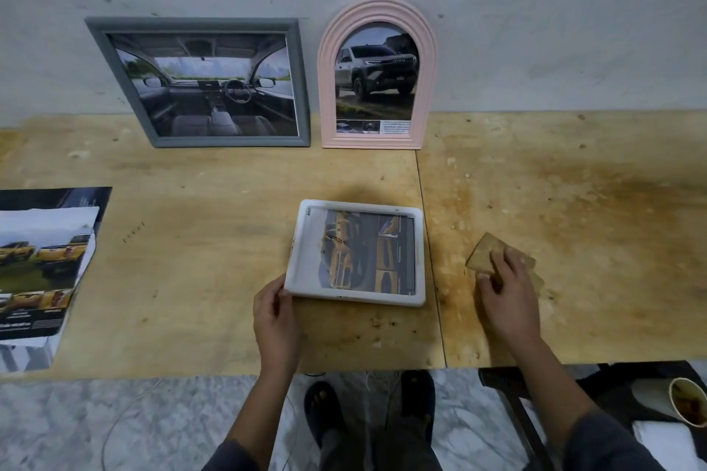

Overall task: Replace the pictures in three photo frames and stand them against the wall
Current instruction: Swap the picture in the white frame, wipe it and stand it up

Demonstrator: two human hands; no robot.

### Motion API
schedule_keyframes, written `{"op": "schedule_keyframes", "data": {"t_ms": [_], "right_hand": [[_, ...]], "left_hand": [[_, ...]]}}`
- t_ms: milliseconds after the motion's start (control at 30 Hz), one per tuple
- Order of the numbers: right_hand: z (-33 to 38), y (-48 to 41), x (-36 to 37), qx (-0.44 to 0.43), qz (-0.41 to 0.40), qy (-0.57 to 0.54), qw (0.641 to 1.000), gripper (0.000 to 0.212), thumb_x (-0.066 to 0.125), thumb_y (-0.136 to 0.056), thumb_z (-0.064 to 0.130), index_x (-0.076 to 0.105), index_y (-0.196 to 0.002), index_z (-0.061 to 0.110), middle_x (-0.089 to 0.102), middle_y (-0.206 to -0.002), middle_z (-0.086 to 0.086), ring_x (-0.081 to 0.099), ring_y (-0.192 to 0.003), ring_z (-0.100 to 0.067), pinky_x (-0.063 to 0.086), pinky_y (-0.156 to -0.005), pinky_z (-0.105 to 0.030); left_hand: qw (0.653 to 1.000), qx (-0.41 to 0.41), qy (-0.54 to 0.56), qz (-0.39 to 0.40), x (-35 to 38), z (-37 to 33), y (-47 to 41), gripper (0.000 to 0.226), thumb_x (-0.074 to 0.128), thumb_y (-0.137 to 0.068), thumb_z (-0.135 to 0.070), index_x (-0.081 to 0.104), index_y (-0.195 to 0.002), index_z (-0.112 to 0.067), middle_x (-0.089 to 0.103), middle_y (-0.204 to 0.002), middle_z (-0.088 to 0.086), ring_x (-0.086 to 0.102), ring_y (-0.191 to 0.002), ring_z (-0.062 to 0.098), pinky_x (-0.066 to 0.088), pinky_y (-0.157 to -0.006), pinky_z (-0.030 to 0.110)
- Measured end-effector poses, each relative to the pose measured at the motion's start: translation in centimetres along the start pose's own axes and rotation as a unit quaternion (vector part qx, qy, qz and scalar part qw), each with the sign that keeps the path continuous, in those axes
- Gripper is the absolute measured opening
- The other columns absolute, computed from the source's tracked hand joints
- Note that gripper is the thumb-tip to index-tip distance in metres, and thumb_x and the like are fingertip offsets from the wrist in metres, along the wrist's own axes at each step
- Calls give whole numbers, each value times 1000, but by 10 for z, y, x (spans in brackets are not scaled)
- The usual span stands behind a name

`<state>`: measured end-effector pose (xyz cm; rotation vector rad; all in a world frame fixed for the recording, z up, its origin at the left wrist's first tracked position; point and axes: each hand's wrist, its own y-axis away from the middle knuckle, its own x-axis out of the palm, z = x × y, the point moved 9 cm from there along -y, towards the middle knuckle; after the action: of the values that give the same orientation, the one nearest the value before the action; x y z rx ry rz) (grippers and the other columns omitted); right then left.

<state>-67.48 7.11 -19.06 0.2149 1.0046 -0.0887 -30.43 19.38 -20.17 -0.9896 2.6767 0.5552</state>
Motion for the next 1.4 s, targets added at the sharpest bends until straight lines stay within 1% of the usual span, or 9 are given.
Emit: {"op": "schedule_keyframes", "data": {"t_ms": [133,267,333,400,500,800,1133,1300,1400], "right_hand": [[-4,-4,-9,-42,-82,5,996,30,54,-92,11,61,-119,1,58,-129,-19,51,-122,-34,40,-101,-43],[22,-18,-24,-15,-73,-109,991,23,45,-97,18,60,-102,1,63,-87,-18,56,-75,-30,38,-57,-31],[53,-26,-21,-35,-67,-125,989,20,43,-97,17,57,-102,3,61,-80,-17,56,-70,-29,33,-55,-29],[89,-33,-14,-71,-70,-80,992,21,43,-97,16,56,-110,6,64,-80,-20,57,-67,-30,36,-58,-29],[129,-43,20,-101,-14,49,994,29,42,-95,13,53,-121,12,65,-86,-22,59,-74,-38,38,-58,-32],[195,-17,111,-169,125,103,972,56,37,-88,-8,29,-143,2,20,-155,-14,20,-143,-27,40,-98,-41],[289,21,181,-362,244,135,889,54,40,-88,-8,38,-140,9,21,-155,-12,13,-145,-25,29,-109,-39],[288,61,193,-437,314,217,814,44,33,-95,3,34,-140,5,17,-156,-11,4,-146,-23,2,-113,-27],[282,83,183,-448,317,193,813,46,43,-91,16,43,-135,4,28,-153,-10,12,-145,-20,10,-113,-28]], "left_hand": [[1000,0,-5,-23,1,-1,8,28,42,-98,-19,59,-121,-16,55,-120,0,52,-106,10,43,-91,26],[1000,12,0,-24,1,-3,9,29,46,-96,-22,61,-119,-13,56,-118,5,55,-100,-9,49,-91,18],[999,-8,4,-48,-3,0,8,26,51,-93,-13,60,-117,-8,53,-113,5,52,-89,-19,43,-81,1],[998,-20,-7,-54,-3,3,7,26,55,-91,-12,61,-117,-9,53,-110,4,54,-88,-10,44,-84,8],[998,-31,-22,-52,-5,6,0,24,60,-89,-12,64,-112,-8,55,-107,3,55,-90,6,47,-90,24],[998,-13,-52,-34,-6,14,-10,23,64,-85,-13,66,-108,-8,54,-102,-2,52,-83,-3,38,-72,-4],[1000,-14,-13,-19,-12,16,-15,25,70,-80,-12,69,-104,-7,58,-98,0,57,-85,1,43,-73,0],[998,-34,-14,-51,-19,19,-13,19,77,-73,-19,73,-91,-12,64,-86,-6,60,-78,1,42,-68,0],[996,-46,-25,-76,-24,19,-10,13,75,-74,-18,74,-85,-11,64,-80,-4,59,-72,6,40,-65,1]]}}
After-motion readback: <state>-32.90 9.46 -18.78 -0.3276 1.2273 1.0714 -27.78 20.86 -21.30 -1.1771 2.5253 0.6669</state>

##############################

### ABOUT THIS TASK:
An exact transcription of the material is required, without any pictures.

### ANSWER BELOW:
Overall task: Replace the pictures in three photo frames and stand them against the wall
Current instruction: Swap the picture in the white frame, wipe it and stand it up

Demonstrator: two human hands; no robot.

### Motion API
schedule_keyframes, written `{"op": "schedule_keyframes", "data": {"t_ms": [_], "right_hand": [[_, ...]], "left_hand": [[_, ...]]}}`
- t_ms: milliseconds after the motion's start (control at 30 Hz), one per tuple
- Order of the numbers: right_hand: z (-33 to 38), y (-48 to 41), x (-36 to 37), qx (-0.44 to 0.43), qz (-0.41 to 0.40), qy (-0.57 to 0.54), qw (0.641 to 1.000), gripper (0.000 to 0.212), thumb_x (-0.066 to 0.125), thumb_y (-0.136 to 0.056), thumb_z (-0.064 to 0.130), index_x (-0.076 to 0.105), index_y (-0.196 to 0.002), index_z (-0.061 to 0.110), middle_x (-0.089 to 0.102), middle_y (-0.206 to -0.002), middle_z (-0.086 to 0.086), ring_x (-0.081 to 0.099), ring_y (-0.192 to 0.003), ring_z (-0.100 to 0.067), pinky_x (-0.063 to 0.086), pinky_y (-0.156 to -0.005), pinky_z (-0.105 to 0.030); left_hand: qw (0.653 to 1.000), qx (-0.41 to 0.41), qy (-0.54 to 0.56), qz (-0.39 to 0.40), x (-35 to 38), z (-37 to 33), y (-47 to 41), gripper (0.000 to 0.226), thumb_x (-0.074 to 0.128), thumb_y (-0.137 to 0.068), thumb_z (-0.135 to 0.070), index_x (-0.081 to 0.104), index_y (-0.195 to 0.002), index_z (-0.112 to 0.067), middle_x (-0.089 to 0.103), middle_y (-0.204 to 0.002), middle_z (-0.088 to 0.086), ring_x (-0.086 to 0.102), ring_y (-0.191 to 0.002), ring_z (-0.062 to 0.098), pinky_x (-0.066 to 0.088), pinky_y (-0.157 to -0.006), pinky_z (-0.030 to 0.110)
- Measured end-effector poses, each relative to the pose measured at the motion's start: translation in centimetres along the start pose's own axes and rotation as a unit quaternion (vector part qx, qy, qz and scalar part qw), each with the sign that keeps the path continuous, in those axes
- Gripper is the absolute measured opening
- The other columns absolute, computed from the source's tracked hand joints
- Note that gripper is the thumb-tip to index-tip distance in metres, and thumb_x and the like are fingertip offsets from the wrist in metres, along the wrist's own axes at each step
- Calls give whole numbers, each value times 1000, but by 10 for z, y, x (spans in brackets are not scaled)
- The usual span stands behind a name

`<state>`: measured end-effector pose (xyz cm; rotation vector rad; all in a world frame fixed for the recording, z up, its origin at the left wrist's first tracked position; point and axes: each hand's wrist, its own y-axis away from the middle knuckle, its own x-axis out of the palm, z = x × y, the point moved 9 cm from there along -y, towards the middle knuckle; after the action: of the values that give the same orientation, the one nearest the value before the action; x y z rx ry rz) (grippers and the other columns omitted); right then left.

<state>-67.48 7.11 -19.06 0.2149 1.0046 -0.0887 -30.43 19.38 -20.17 -0.9896 2.6767 0.5552</state>
Motion for the next 1.4 s, targets added at the sharpest bends until straight lines stay within 1% of the usual span, or 9 are given.
Emit: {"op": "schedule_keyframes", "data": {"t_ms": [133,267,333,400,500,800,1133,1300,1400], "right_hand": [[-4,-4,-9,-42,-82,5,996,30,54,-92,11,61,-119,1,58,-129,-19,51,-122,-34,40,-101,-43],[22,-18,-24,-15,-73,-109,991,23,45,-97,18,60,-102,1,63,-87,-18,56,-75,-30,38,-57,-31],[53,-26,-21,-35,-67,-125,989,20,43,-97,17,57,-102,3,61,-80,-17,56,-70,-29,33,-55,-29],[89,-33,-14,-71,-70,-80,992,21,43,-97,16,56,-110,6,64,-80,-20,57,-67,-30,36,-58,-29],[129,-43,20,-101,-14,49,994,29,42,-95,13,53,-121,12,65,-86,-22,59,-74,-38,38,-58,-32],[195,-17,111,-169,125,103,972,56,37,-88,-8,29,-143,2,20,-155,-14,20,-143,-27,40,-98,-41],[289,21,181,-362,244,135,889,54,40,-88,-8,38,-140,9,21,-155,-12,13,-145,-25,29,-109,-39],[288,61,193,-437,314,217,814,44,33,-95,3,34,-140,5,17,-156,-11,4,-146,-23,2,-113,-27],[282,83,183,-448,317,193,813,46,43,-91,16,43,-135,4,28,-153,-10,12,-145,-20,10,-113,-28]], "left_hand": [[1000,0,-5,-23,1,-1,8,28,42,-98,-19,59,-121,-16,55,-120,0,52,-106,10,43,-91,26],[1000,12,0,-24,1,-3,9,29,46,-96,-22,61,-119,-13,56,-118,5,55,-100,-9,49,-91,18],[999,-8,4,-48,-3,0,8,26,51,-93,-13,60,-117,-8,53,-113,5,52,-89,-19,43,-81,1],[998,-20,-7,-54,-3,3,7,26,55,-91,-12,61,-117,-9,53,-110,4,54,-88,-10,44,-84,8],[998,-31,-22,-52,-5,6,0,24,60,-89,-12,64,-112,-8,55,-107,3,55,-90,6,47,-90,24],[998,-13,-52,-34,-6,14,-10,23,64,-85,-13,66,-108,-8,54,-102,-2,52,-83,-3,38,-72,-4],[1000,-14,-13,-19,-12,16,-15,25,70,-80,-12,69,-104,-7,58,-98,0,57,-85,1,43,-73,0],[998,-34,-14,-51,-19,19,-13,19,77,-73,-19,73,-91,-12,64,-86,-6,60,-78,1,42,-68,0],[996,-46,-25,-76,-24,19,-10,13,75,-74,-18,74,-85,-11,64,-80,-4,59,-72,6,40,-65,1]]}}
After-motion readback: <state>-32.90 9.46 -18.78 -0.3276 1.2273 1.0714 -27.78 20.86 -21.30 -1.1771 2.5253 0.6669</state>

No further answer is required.